## Work instructions
Copy each line of the records below, from the first through the one that contains "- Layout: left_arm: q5", exactly as written.

## Data for analysis
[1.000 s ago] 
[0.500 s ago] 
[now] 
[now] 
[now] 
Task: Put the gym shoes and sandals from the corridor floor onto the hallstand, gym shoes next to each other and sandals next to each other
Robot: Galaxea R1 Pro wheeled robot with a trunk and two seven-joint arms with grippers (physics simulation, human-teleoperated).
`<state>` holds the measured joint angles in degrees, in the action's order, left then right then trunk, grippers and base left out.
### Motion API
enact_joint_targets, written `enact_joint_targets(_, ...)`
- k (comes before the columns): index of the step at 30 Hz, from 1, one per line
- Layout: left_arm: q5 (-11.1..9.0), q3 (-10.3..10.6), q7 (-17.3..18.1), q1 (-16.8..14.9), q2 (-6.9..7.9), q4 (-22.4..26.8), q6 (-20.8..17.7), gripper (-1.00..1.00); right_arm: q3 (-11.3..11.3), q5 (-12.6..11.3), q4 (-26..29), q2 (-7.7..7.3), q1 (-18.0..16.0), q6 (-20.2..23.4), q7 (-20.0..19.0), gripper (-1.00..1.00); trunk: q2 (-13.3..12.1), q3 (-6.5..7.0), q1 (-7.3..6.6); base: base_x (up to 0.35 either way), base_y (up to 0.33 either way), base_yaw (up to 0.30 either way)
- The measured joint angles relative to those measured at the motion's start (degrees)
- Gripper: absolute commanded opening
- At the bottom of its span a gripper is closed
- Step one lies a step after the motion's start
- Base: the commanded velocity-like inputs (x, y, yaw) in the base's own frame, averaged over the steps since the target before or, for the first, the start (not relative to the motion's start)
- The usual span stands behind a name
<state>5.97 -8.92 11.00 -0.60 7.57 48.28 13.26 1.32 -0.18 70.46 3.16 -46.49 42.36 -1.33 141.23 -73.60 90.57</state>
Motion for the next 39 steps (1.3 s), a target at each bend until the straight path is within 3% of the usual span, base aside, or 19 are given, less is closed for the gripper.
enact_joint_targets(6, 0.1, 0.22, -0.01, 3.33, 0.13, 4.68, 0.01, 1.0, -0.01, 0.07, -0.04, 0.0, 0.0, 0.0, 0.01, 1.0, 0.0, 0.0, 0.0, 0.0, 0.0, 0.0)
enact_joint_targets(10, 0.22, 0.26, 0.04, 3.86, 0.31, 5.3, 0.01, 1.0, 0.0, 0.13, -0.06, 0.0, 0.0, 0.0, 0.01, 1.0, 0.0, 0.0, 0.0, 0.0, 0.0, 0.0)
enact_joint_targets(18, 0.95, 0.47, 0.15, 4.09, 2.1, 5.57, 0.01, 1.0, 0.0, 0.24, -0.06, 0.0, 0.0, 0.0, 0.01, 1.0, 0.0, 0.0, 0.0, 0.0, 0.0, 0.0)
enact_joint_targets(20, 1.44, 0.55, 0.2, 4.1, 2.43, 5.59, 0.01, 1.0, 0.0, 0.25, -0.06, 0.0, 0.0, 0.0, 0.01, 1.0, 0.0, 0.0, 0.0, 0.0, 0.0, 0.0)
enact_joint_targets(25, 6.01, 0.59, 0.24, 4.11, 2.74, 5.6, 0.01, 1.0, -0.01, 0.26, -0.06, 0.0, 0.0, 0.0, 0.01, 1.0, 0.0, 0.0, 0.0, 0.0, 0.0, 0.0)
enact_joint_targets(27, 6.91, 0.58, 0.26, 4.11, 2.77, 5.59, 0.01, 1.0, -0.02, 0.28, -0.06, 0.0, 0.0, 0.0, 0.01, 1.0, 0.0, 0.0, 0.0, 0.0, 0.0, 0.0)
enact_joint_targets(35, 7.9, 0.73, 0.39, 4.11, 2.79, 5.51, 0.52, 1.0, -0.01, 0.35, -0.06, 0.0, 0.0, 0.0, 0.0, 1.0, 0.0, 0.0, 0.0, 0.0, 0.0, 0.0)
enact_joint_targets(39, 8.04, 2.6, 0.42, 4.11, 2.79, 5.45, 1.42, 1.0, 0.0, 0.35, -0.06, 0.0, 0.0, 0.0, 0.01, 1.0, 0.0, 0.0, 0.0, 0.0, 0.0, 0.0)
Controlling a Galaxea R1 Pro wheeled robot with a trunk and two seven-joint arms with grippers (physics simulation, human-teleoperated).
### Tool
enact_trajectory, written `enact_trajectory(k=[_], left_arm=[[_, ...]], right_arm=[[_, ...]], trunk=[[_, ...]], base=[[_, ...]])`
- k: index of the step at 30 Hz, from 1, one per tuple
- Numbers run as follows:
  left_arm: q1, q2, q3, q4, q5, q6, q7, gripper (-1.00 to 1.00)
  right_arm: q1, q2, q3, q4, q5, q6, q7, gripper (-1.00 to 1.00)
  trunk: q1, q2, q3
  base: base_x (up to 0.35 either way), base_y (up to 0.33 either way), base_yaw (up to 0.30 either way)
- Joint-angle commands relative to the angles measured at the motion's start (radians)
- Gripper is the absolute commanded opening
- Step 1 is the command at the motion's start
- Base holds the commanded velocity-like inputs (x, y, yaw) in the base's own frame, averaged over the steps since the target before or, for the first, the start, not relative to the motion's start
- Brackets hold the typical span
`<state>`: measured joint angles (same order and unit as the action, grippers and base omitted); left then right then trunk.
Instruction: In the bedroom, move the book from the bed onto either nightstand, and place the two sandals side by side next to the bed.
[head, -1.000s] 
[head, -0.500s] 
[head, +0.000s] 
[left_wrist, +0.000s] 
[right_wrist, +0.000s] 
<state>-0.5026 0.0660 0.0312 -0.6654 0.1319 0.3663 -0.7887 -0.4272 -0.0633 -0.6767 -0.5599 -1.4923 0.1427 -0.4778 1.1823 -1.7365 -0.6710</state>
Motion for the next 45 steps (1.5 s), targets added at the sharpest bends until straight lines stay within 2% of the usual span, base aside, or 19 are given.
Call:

## Reply
[1.000 s ago] 
[0.500 s ago] 
[now] 
[now] 
[now] 
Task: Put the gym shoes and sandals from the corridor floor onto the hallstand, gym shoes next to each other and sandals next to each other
Robot: Galaxea R1 Pro wheeled robot with a trunk and two seven-joint arms with grippers (physics simulation, human-teleoperated).
`<state>` holds the measured joint angles in degrees, in the action's order, left then right then trunk, grippers and base left out.
### Motion API
enact_joint_targets, written `enact_joint_targets(_, ...)`
- k (comes before the columns): index of the step at 30 Hz, from 1, one per line
- Layout: left_arm: q5 (-11.1..9.0), q3 (-10.3..10.6), q7 (-17.3..18.1), q1 (-16.8..14.9), q2 (-6.9..7.9), q4 (-22.4..26.8), q6 (-20.8..17.7), gripper (-1.00..1.00); right_arm: q3 (-11.3..11.3), q5 (-12.6..11.3), q4 (-26..29), q2 (-7.7..7.3), q1 (-18.0..16.0), q6 (-20.2..23.4), q7 (-20.0..19.0), gripper (-1.00..1.00); trunk: q2 (-13.3..12.1), q3 (-6.5..7.0), q1 (-7.3..6.6); base: base_x (up to 0.35 either way), base_y (up to 0.33 either way), base_yaw (up to 0.30 either way)

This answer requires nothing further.